“I’m a poet and I know it — hope I don’t blow it” winked an ascendant, acclaimed 23-year-old folk singer in 1964. You’d have to bend over backwards to say Bob Dylan – who won the Nobel Prize for Literature in 2016 – ever blew it, but the mercurial artist’s lengthy career has certainly given disciples and detractors plenty of ammo over the last six decades.

There isn’t merely one other side of Bob Dylan – the singer-songwriter contains multitudes, including a creative streak that is willfully weird. With the news that Universal Music Publishing has purchased the icon’s entire catalog of songs from 1962 to the present, we’re rounding up Bob Dylan’s 10 Weirdest Songs, including a few co-writes performed by other artists. Whether they’re delightful or disappointing, confounding or comforting is entirely in the ear of the beholder.

“Talkin’ Hava Negeilah Blues,” The Bootleg Series Vol. 1-3 (recorded in 1962, released in 1991)
Dylan introduces his yodel-augmented take on the Israeli folk stomper as “a foreign song I learned in Utah” before faux struggling to pronounce each syllable as if it’s the first time he’s encountered the words. Who says Dylan doesn’t have a sense of humor?

“Wigwam,” Self Portrait (1970)
With a bit of Tex-Mex flavor and heapin’ helping of da-da-da, la-la-la wordless warbling, this Self Portrait oddity reached No. 41 on the Billboard Hot 100.

“Father of Night,” New Morning (1970)
A minute and a half of rhyming lyrics based on the Amidah, the Jewish prayer. Who else would even try? Your fave could never.

“Man Gave Names to All the Animals,” Slow Train Coming (1979)
Besides the shock of seeing Dylan be born again, Slow Train also comes with this song, about, well, naming animals. Spoiler alert: It ends with a snake.

Greg Lake’s “Love You Too Much,” Greg Lake (1981)
Did Dylan really write a song with one of the guys from Emerson, Lake & Palmer and backup singer Helena Springs? Yes he did, and the proof is on Greg Lake’s self-titled 1981 album.

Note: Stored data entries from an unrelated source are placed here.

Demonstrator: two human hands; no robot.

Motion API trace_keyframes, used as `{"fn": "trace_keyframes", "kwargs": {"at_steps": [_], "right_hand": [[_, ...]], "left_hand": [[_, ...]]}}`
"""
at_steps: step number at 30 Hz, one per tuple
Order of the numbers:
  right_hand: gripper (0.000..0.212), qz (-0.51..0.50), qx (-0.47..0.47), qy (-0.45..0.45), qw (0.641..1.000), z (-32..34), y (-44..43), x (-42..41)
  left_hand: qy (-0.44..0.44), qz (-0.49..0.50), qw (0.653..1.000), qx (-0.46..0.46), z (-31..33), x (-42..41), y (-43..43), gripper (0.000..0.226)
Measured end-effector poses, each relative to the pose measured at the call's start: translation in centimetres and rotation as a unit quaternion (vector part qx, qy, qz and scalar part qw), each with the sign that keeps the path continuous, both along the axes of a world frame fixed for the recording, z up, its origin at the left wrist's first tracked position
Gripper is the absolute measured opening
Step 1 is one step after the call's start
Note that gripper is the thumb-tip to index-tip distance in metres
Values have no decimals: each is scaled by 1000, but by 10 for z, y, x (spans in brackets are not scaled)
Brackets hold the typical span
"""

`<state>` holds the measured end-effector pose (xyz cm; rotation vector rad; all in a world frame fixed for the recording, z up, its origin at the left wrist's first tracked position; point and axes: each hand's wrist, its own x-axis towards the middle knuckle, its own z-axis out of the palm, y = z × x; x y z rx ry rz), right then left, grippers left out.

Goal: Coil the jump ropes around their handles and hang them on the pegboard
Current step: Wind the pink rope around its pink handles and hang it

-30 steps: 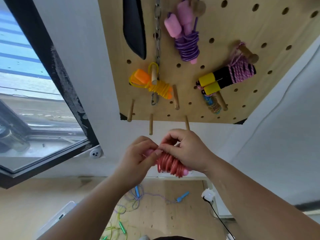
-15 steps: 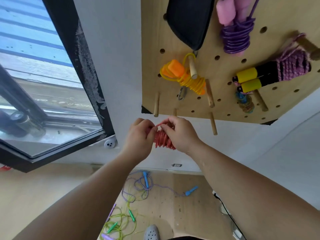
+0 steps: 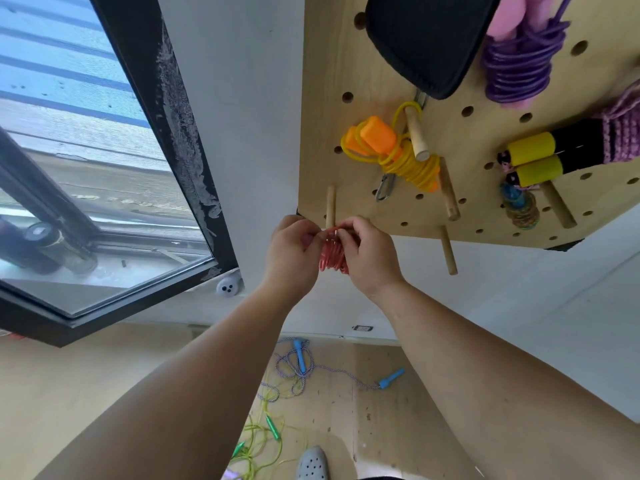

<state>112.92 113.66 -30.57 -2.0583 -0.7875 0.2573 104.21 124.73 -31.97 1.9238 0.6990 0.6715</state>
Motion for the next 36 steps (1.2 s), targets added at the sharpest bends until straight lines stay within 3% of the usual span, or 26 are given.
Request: {"fn": "trace_keyframes", "kwargs": {"at_steps": [11,19,25,30,36], "right_hand": [[10,8,-5,-15,1000,3,9,14],[26,-1,-30,-160,987,-6,2,7],[35,27,-42,-176,983,-5,-1,12],[66,67,-169,-165,969,-2,3,19],[83,83,-251,-145,954,11,18,33]], "left_hand": [[-12,-25,1000,-14,-6,9,17,10],[-14,1,999,38,-7,20,24,13],[-16,38,999,19,-6,35,24,20],[-7,52,997,-53,7,44,28,33],[44,58,992,-105,25,57,37,13]]}}
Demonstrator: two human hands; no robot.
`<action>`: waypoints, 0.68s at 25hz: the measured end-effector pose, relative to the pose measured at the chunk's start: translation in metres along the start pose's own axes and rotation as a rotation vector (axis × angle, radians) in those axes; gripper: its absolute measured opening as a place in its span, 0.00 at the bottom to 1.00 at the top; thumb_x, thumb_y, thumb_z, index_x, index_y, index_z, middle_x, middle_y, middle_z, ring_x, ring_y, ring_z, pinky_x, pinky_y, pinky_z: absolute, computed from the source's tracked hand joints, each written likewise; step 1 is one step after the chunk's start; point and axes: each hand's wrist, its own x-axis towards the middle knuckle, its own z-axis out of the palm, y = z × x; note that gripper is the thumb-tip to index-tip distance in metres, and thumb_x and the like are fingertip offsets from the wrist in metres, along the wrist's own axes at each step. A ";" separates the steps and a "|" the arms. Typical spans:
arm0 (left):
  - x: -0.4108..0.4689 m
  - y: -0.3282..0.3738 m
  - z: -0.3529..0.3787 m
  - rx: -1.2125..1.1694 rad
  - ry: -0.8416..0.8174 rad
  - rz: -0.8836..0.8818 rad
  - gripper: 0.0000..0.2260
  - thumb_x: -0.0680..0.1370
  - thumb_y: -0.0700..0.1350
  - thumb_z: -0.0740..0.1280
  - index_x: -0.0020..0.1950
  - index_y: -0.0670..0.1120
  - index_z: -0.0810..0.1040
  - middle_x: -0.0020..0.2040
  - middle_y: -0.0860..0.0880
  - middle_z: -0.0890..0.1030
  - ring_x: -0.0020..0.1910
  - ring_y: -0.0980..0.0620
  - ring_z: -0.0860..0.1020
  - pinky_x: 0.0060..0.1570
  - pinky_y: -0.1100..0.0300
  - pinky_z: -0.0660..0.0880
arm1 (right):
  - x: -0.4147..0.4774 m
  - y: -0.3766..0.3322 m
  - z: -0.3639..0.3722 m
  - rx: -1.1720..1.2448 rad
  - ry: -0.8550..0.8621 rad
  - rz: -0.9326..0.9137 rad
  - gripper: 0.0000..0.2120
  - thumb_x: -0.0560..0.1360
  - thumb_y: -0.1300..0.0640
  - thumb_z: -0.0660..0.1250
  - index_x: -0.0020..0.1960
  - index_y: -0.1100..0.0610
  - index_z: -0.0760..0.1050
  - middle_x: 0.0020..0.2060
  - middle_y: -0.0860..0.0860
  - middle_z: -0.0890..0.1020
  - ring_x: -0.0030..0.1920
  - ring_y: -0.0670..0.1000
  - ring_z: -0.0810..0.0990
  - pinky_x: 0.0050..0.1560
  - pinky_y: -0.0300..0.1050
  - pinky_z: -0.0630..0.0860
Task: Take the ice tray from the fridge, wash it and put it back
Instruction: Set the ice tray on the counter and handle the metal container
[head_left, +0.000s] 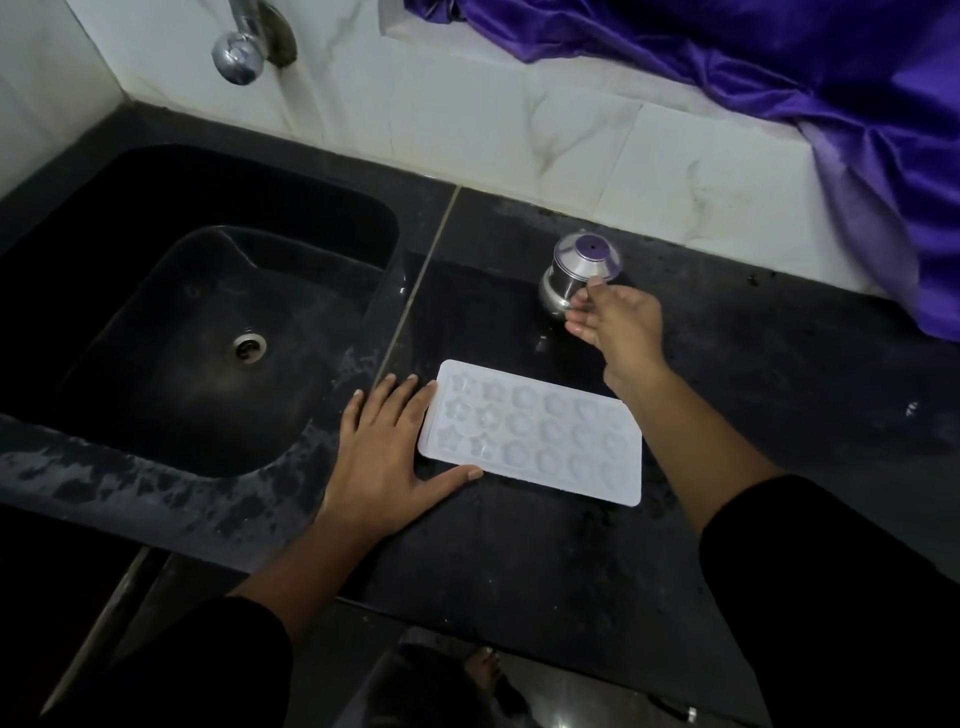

“Night After Night,” Hearts of Fire soundtrack (1987)
The mid-eighties were a tough time for Dylan, who somehow wasn’t able to convincingly portray an aging, enigmatic rock star in Hearts of Fire, a movie that never even made it to DVD. This was his only original contribution to the soundtrack that’s not available elsewhere – for a reason.

“Ugliest Girl In the World,” Down In the Groove (1988)
A co-write with Grateful Dead lyricist Robert Hunter, this straightforward MOR rocker opens with Dylan wheezing, “Well the woman I love she got a hook in her nose” before informing us, “She speaks with a stutter and walks with a hop / I don’t know why I love her but I just can’t stop.” Look, Dylan wasn’t the only ’60s legend struggling in the ’80s, so don’t judge too harshly.

“Wiggle Wiggle,” Under the Red Sky (1990)
This is basically a nursery rhyme set to adult contemporary rock – but with Slash on guitar.

Michael Bolton’s “Steel Bars,” Time, Love & Tenderness (1991)
Something about co-writers brings out the weird in Dylan. This one was written by Dylan, Bolton and hard rock producer Bob Halligan Jr., who also wrote “Make Rock Not War” for Blue Öyster Cult.

Gene Simmons’ “Waiting for the Morning Light,” A**hole (2004)
There are better songs about being awake all night – some by KISS, some by Dylan – but this is the one that appeared on an album titled A**hole. That’s gotta be worth something, right?